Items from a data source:

------------------------------------

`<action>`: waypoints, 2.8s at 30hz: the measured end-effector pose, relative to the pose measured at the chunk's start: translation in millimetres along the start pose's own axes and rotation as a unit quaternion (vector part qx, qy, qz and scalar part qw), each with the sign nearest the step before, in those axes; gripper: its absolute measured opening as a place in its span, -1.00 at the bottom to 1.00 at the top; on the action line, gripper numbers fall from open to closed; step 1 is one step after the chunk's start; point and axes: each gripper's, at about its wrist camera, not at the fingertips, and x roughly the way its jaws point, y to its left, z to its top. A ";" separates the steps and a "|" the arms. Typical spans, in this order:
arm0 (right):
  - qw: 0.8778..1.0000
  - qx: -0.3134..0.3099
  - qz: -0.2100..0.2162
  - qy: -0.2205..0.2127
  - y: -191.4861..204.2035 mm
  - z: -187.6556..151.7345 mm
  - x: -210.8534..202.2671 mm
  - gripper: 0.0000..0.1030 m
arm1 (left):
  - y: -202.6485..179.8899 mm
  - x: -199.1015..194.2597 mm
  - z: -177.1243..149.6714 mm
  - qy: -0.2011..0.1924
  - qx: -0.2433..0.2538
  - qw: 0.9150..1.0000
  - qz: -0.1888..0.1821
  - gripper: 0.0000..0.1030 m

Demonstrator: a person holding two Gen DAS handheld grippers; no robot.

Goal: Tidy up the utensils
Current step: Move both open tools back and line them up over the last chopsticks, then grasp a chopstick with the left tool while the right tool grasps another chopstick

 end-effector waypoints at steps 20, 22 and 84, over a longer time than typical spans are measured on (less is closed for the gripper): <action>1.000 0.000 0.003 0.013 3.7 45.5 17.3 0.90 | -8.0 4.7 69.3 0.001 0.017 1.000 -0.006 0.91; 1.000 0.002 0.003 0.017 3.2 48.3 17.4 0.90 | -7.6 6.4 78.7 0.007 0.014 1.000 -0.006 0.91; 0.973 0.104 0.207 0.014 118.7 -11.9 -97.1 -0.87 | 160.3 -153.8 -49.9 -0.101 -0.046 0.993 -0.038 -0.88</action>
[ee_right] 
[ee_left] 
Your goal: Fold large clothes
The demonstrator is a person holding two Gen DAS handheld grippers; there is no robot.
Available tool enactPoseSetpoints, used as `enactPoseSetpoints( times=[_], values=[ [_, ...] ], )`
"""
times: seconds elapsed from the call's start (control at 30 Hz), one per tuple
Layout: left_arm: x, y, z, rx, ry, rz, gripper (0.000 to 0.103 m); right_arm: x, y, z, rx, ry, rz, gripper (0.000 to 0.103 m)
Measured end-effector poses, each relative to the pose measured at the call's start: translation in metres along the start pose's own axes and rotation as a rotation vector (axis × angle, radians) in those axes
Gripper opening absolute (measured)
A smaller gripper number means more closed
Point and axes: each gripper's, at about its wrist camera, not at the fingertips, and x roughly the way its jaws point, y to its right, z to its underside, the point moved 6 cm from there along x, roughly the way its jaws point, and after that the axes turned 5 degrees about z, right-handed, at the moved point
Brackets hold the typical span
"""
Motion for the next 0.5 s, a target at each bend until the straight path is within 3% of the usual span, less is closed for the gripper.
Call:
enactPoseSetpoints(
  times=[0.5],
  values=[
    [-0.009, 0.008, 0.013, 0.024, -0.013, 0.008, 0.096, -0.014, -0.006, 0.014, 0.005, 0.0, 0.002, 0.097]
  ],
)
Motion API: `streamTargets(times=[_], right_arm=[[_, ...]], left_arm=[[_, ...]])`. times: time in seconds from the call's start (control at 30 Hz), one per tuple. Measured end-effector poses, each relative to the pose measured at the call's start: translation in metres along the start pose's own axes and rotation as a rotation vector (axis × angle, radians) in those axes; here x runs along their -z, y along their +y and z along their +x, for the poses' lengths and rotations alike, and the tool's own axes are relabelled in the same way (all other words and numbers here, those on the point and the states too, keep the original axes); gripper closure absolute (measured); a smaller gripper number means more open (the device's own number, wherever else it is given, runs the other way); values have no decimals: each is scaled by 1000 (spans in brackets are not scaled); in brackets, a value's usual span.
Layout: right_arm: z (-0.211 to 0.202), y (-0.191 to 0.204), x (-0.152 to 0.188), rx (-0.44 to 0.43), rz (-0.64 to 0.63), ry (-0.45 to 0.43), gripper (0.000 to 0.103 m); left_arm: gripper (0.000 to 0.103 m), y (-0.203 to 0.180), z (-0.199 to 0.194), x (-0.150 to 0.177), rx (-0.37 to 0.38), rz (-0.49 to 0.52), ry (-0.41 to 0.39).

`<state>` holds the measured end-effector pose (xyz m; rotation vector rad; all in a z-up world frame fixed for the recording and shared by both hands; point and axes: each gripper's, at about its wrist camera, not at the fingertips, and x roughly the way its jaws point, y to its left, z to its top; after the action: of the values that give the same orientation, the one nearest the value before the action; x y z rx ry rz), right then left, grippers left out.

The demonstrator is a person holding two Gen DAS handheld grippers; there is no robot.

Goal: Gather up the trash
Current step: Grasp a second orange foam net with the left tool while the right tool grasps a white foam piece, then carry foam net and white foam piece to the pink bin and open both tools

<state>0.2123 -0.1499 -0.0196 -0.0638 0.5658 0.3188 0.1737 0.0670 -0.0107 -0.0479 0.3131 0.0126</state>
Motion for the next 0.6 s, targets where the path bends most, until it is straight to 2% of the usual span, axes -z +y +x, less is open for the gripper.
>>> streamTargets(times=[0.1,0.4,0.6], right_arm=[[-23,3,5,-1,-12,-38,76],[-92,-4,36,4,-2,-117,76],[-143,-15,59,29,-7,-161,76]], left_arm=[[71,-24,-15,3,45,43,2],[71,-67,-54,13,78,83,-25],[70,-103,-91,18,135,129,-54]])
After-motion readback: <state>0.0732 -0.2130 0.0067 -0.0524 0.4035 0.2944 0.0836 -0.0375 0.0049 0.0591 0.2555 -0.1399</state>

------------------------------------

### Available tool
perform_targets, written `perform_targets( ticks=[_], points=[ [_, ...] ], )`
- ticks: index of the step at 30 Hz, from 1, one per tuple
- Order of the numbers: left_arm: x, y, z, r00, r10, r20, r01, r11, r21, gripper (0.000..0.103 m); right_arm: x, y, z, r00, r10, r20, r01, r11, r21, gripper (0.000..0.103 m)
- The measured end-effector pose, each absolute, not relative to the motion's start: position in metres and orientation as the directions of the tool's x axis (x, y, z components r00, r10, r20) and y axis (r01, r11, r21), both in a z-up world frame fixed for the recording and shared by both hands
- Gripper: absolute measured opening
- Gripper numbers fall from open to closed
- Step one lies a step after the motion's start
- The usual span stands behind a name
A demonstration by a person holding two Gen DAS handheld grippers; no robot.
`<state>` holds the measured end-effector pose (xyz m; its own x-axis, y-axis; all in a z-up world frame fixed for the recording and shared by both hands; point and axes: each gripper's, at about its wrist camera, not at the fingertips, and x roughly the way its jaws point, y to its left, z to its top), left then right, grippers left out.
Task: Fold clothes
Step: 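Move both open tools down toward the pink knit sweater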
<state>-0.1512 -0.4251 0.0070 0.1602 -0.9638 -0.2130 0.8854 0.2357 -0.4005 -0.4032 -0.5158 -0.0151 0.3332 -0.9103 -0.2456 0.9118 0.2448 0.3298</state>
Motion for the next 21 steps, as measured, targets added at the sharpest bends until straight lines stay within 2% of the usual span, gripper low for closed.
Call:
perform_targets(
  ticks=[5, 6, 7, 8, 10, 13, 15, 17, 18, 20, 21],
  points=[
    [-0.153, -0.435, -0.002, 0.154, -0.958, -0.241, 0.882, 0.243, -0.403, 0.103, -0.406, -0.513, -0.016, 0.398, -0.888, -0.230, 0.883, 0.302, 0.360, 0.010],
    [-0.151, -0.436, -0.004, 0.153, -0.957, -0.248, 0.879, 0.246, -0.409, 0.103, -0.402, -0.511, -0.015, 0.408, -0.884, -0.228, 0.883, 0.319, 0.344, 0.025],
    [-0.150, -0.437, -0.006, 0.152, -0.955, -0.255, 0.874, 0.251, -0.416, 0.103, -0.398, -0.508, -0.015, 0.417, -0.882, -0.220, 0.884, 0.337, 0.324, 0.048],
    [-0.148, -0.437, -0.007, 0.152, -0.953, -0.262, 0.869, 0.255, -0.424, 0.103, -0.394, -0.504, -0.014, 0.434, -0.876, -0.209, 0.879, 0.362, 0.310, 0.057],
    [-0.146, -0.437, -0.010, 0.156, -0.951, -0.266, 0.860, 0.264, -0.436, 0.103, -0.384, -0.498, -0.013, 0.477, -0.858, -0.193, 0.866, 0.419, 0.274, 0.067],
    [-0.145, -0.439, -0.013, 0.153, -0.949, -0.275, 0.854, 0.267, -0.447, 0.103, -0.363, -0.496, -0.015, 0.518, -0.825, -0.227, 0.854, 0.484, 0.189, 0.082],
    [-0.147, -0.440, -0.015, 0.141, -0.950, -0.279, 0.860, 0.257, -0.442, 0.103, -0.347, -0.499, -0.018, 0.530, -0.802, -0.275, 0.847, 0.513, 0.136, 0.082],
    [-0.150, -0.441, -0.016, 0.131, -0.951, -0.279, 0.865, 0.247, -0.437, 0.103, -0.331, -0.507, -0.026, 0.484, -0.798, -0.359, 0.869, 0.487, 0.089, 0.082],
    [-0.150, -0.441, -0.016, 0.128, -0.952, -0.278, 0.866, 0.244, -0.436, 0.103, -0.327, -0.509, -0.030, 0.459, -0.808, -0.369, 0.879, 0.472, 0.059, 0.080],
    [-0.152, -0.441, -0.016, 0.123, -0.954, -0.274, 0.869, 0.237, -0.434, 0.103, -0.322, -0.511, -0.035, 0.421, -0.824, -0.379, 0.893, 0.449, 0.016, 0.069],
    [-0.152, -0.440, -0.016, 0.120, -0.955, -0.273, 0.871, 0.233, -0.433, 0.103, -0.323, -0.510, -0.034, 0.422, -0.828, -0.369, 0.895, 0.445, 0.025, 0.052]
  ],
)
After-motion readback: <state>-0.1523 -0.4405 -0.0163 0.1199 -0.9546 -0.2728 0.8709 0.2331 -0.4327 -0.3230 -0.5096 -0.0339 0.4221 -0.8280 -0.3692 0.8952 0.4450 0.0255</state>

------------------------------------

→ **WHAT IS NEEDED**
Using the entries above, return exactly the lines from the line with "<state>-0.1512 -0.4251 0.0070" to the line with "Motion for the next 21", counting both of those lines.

→ **FINISHED TASK**
<state>-0.1512 -0.4251 0.0070 0.1602 -0.9638 -0.2130 0.8854 0.2357 -0.4005 -0.4032 -0.5158 -0.0151 0.3332 -0.9103 -0.2456 0.9118 0.2448 0.3298</state>
Motion for the next 21 steps, as measured, targets added at the sharpest bends until straight lines stay within 2% of the usual span, gripper low for closed.

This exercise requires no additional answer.